On 2/11/20 10:04 AM, Severin Gehwolf wrote:
> Hi Mandy, Bob,
>
> Thanks again for the reviews and patience on this. Sorry it took me so
> long to get back to this :-/
>
> Updated webrev:
> Full: http://cr.openjdk.java.net/~sgehwolf/webrevs/JDK-8231111/10/webrev/
> incremental: http://cr.openjdk.java.net/~sgehwolf/webrevs/JDK-8231111/10/incremental/webrev/
>
> I've tested this with docker tests on cgroup v1 and via podman on a
> cgroup v2 system. They pass. I'll be running this through jdk-submit as
> well.
>
> More below.
>
> On Tue, 2020-01-21 at 16:09 -0800, Mandy Chung wrote:
>> Hi Severin,
>>
>> Thanks for the update.
>>
>> On 1/21/20 11:30 AM, Severin Gehwolf wrote:
>>> Full: http://cr.openjdk.java.net/~sgehwolf/webrevs/JDK-8231111/09/webrev/
>>> incremental: http://cr.openjdk.java.net/~sgehwolf/webrevs/JDK-8231111/09/incremental/webrev/
>>>
>>   
>> I have answered my own question.   Most of the metrics used to return 0 if unavailable due to IOException reading a file or malformed content and now are changed to return -2 due to error fetching the metric.
>>
>> The following are about limits which used to return -1 if unlimited or no limit set.
>>      public long getCpuQuota();
>>      public long getCpuShares();
>>      public long getMemoryLimit();
>>      public long getMemoryAndSwapLimit();
>>      public long getMemorySoftLimit();
>>
>> With this patch, only getMemoryLimit and getMemoryAndSwapLimit specify to return -1 if unlimited or no limit set.  However the implementation does return -1.  All of the above specify to return -2 if unavailable due to error fetching the metric.
>>
>> I found the implementation quite hard to follow.  I spent some time reviewing the code to see if the implementation matches the spec  but I can't easily tell yet.  For example,
>> CgroupSubsystemController::getLongValueMatchingLine returns -1 when IOException occurs.

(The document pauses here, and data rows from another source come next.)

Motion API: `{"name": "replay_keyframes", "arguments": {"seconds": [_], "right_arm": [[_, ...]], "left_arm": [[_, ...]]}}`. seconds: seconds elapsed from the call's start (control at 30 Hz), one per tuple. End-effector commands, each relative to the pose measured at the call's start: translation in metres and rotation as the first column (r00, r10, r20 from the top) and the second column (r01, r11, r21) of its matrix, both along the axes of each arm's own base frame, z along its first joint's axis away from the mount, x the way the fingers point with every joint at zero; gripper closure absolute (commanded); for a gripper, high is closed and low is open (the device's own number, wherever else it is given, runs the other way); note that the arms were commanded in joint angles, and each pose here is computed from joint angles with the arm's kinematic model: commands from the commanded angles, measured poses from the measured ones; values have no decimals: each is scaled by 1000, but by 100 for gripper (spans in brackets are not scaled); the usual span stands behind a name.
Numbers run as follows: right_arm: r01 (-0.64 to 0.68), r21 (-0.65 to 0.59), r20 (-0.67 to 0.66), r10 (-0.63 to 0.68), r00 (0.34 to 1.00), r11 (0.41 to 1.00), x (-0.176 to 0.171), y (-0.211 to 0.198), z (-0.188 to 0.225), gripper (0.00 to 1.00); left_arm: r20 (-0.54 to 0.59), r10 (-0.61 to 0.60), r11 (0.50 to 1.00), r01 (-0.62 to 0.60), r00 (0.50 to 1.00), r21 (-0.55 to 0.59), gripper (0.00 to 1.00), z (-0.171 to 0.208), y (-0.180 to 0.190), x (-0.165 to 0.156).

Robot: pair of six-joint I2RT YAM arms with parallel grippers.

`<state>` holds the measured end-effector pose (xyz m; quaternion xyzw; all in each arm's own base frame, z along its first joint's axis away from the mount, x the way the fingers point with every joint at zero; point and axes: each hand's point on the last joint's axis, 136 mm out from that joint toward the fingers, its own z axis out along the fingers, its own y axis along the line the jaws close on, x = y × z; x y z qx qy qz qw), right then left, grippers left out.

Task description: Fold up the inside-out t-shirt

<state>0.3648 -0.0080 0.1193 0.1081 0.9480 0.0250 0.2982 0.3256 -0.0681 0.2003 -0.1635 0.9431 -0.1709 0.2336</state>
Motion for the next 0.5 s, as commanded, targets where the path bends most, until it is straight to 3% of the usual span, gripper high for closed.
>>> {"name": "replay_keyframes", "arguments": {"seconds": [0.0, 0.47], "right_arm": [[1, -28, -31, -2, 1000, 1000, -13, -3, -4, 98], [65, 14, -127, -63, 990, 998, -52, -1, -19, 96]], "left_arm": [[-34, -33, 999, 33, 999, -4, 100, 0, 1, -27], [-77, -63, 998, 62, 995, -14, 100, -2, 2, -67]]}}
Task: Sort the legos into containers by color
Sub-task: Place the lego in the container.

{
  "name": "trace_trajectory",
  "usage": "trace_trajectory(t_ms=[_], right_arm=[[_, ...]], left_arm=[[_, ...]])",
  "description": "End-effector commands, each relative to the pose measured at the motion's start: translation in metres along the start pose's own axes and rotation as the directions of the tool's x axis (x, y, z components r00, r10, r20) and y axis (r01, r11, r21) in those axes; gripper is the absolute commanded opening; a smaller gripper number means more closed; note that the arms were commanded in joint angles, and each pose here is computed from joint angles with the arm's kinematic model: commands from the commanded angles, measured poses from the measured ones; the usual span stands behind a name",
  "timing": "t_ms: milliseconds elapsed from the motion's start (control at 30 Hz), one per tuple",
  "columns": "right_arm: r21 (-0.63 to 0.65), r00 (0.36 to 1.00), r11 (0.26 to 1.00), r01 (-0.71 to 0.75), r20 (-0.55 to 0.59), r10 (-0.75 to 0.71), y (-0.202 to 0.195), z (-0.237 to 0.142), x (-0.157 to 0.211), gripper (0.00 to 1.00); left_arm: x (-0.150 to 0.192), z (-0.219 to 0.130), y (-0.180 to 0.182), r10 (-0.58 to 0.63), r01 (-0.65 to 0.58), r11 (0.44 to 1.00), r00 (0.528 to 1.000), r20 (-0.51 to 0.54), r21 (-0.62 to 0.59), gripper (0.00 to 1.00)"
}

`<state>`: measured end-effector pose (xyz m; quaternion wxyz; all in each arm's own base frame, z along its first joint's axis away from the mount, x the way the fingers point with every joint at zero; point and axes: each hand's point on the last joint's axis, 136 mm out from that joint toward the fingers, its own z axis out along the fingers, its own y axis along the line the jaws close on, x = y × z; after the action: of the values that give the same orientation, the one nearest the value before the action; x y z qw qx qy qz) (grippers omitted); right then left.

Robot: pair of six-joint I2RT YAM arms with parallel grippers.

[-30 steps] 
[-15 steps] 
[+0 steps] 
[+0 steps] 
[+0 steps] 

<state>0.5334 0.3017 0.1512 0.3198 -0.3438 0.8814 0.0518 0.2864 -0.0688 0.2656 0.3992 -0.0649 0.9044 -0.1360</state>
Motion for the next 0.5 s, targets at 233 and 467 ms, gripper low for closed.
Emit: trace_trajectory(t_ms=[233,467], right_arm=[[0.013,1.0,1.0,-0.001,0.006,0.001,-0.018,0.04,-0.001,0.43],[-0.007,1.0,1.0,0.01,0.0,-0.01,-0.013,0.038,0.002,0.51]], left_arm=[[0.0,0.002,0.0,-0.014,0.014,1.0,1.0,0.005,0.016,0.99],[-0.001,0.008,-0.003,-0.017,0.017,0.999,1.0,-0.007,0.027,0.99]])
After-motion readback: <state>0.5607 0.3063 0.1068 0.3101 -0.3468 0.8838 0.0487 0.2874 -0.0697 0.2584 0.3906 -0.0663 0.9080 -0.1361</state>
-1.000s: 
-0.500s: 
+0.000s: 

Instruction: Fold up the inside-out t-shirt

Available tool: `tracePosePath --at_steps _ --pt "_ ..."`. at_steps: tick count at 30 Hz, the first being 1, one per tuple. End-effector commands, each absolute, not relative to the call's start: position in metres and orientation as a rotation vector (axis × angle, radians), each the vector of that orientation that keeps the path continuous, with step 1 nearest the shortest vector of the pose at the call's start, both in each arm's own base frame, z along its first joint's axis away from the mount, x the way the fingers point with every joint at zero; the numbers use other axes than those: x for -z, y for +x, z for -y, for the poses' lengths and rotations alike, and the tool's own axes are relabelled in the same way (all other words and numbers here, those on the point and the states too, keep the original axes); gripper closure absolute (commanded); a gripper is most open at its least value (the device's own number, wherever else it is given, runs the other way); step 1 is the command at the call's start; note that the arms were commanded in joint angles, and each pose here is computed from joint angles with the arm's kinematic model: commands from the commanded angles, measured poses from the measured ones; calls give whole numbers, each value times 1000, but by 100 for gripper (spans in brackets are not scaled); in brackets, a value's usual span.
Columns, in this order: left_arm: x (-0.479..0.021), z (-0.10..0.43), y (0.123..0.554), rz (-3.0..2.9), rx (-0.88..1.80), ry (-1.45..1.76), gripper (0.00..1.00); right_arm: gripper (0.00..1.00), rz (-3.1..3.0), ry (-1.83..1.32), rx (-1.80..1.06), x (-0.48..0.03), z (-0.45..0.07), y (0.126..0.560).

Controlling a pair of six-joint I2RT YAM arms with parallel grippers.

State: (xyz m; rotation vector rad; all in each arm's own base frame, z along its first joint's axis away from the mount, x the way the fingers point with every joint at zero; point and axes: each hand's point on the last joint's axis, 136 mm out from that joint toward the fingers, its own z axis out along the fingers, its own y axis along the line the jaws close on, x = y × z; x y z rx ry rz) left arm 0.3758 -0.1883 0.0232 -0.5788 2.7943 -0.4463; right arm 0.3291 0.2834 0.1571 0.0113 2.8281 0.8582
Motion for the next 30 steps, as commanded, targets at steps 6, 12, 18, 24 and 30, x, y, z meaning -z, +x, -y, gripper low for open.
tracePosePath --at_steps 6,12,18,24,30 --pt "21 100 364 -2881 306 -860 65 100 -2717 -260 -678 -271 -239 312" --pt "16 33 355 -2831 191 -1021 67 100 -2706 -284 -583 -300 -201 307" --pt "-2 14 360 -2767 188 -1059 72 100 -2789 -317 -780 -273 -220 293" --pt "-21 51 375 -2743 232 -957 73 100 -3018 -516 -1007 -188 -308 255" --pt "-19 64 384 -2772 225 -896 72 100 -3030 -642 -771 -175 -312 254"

>> CgroupSubsystemController::getLongEntry returns 0L if IOException occurs.
>>
>> CgroupV1SubsystemController::convertStringToLong returns Long.MAX_VALUE
>> when value overflows
> This one is intentional. It's mapped back to unlimited via
> longValOrUnlimited(). The reason for this is that cgroup v1 doesn't
> have a concept of "unlimited". Unlimited values will be a very large
> numbers in cgroup v1 files.
>
>> CgroupV2SubsystemController::convertStringToLong returns -1 when IOException occurs
>>
>> CgroupV1Subsystem::getCpuShares return -1 if cpu.shares == 0 or 1024
>> CgroupV2Subsystem::getCpuShares returns -1 if cpu.weight == 100 or 0
> These two are special cases too. See the implementation note of
> Metrics.getCpuShares(). In the cgroup v2 case the default value is 100
> (over 1024 in cgroup v1). That's why unlimited is being returned for
> those values.
>
>> CgroupV2Subsystem::getFromCpuMax returns -1 if error in reading cpu.max or malformed content
>> CgroupV2Subsystem::sumTokensIOStat returns -2 if IOException error
>>     This is called by getBlkIOServiceCount and getBlkIOServiced
>>
>> I think this can be improved and add the documentation to describe
>> what the methods do.  Since Metrics APIs consistently return -2 if
>> unavailable due to error in fetching the metric, why some utility
>> methods in *Subsystem and *SubsystemController return -1 upon error
>> and 0 when unlimited?
>>
>> I suspect if the getXXXValue and other methods are clearly documented
>> with the error cases (possibly renaming the method name if appropriate)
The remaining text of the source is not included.